Erinnern Sie sich an die Art und Weise, wie der damalige Kandidat Donald Trump behauptete, er wisse nichts über das Projekt 2025, oder daran, wie MAGA-Republikaner wie der Sprecher des Repräsentantenhauses, Mike Johnson, unangenehme Fragen mit den Behauptungen „Weiß nicht“ oder „Ich erinnere mich nicht“ beantworten? Das ist eine Strategie, die den Seiten einiger der hässlichsten Momente in der amerikanischen Geschichte entnommen wurde, von denen einige von der Know Nothing Party angeführt wurden. Wir haben eine Geschichte, in der New Yorker Raubritter das Versprechen der Zugehörigkeit nutzten, um die Armen in Fraktionen zu spalten und sie dazu zu manipulieren, während des Goldenen Zeitalters untereinander zu kämpfen.

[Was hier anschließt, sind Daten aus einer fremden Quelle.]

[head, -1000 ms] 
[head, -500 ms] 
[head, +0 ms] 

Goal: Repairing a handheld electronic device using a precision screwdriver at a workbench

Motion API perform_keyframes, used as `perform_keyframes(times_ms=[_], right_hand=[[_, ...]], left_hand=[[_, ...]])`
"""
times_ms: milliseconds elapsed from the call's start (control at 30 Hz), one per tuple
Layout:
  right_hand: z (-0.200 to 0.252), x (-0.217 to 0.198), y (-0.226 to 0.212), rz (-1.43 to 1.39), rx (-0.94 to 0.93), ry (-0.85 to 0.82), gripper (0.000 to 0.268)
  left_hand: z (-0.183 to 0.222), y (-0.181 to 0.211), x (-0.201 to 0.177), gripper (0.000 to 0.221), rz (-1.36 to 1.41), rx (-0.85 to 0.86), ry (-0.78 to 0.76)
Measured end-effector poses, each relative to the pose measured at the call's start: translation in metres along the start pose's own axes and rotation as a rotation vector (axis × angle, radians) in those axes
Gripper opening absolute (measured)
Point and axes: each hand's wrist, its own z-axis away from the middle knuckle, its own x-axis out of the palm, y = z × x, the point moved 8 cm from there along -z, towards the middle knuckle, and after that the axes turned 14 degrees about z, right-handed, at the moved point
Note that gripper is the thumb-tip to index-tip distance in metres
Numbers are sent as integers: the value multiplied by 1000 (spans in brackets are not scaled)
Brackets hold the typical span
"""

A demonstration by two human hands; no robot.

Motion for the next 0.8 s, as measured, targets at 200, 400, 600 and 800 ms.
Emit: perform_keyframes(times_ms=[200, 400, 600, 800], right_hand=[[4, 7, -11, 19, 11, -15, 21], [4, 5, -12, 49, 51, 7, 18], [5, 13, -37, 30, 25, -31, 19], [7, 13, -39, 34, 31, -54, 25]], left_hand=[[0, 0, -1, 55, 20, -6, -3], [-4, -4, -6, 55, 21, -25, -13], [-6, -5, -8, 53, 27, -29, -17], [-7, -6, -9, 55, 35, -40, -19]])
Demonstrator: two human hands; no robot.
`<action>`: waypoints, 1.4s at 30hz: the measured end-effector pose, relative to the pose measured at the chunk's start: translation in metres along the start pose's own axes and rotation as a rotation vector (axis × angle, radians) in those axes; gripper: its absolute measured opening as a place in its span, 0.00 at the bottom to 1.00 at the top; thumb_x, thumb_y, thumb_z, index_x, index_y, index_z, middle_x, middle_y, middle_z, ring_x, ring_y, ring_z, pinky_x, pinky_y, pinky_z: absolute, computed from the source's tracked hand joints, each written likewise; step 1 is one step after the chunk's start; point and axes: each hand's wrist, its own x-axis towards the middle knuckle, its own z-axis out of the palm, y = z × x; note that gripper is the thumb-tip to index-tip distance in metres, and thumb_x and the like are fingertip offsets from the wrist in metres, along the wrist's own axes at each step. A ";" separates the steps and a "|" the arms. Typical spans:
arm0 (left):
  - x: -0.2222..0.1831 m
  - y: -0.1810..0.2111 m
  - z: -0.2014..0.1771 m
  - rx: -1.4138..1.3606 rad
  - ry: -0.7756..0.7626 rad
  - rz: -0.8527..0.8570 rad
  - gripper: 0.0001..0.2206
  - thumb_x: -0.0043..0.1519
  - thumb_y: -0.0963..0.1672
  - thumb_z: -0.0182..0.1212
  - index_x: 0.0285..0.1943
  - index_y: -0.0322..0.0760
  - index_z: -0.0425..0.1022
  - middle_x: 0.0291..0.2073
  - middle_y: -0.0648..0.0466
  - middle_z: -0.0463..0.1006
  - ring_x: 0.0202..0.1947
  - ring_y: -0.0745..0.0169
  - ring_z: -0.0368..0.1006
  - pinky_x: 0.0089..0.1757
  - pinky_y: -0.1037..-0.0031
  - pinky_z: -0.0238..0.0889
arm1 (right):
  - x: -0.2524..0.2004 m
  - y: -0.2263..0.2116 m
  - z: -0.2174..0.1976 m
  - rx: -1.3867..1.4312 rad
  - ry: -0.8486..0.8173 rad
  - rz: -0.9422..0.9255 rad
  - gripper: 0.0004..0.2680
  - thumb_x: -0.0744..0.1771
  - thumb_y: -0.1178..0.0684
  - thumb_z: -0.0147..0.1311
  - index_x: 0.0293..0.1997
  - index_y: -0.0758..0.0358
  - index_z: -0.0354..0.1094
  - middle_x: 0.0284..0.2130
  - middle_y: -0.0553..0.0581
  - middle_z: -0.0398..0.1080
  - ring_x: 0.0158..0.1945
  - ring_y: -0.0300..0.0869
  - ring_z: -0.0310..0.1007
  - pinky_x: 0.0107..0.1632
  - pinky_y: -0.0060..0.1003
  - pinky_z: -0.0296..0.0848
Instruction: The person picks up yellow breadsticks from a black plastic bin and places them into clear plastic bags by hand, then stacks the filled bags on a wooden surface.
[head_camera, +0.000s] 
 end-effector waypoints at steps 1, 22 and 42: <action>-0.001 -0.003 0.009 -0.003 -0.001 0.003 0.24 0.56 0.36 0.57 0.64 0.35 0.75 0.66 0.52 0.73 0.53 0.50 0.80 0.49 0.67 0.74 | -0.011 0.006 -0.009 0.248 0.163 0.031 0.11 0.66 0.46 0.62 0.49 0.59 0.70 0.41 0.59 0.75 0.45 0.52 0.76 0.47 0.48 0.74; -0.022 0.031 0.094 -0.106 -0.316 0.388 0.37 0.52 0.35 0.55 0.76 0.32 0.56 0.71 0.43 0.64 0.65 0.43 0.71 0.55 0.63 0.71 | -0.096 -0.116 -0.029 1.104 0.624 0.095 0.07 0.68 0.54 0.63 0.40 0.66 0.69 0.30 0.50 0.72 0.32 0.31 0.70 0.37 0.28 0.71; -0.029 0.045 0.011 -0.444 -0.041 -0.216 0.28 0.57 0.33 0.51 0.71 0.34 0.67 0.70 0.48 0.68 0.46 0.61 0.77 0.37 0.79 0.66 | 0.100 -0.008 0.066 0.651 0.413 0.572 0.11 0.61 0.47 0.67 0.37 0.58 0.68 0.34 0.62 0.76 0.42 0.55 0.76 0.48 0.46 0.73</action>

Vielleicht ist das der Grund, warum Jake O’Kane, ein in Nordirland lebender Komiker und Kolumnist, kürzlich sagte dies über irisch-amerikanische Einwanderungsbeamte: „Sie haben Ihre Urgroßväter und Mütter verraten, die als Einwanderer auf Schiffen in das Land gereist sind, in dem Sie jetzt Einwanderer jagen. In Ihnen steckt kein Ire. Sie sind Haussklaven. Haussklaven.“
Die Geschichte der Iren in Amerika ist auch der Grund, warum der „Sinners“-Vampir Remmick – in einem Versuch, die unter Jim Crow lebenden Schwarzen davon zu überzeugen, sich ihm anzuschließen – sagte: „Ich bin dein Ausweg. Diese Welt hat dich bereits zum Sterben zurückgelassen. Sie wird nicht zulassen, dass du aufbaust. Wir werden nicht zulassen, dass du Gemeinschaft erlebst. Wir werden genau das tun. Gemeinsam. Für immer.“
Sein Argument basierte auf einer Wahrheit, die heute offensichtlich ist, weshalb „Sünder“ diejenigen von uns berührte, die wissen, wie es ist, in der Gesellschaft anders zu sein. Für diejenigen unter uns, die zusehen müssen, wie sich auf Geheiß moderner Raubritter, die Milliarden verdienen, einige der schlimmsten Momente in der Geschichte dieses Landes wiederholen, während Kinder aus den Schulen gerissen werden und die Armen sich untereinander streiten.
Es wird Wochen dauern, bis wir erfahren, ob „Sinners“ zum besten Film des Jahres 2025 gekürt wird. Aber wir wissen bereits, dass es das klarste Bild des Bösen bietet, das wir um uns herum sehen.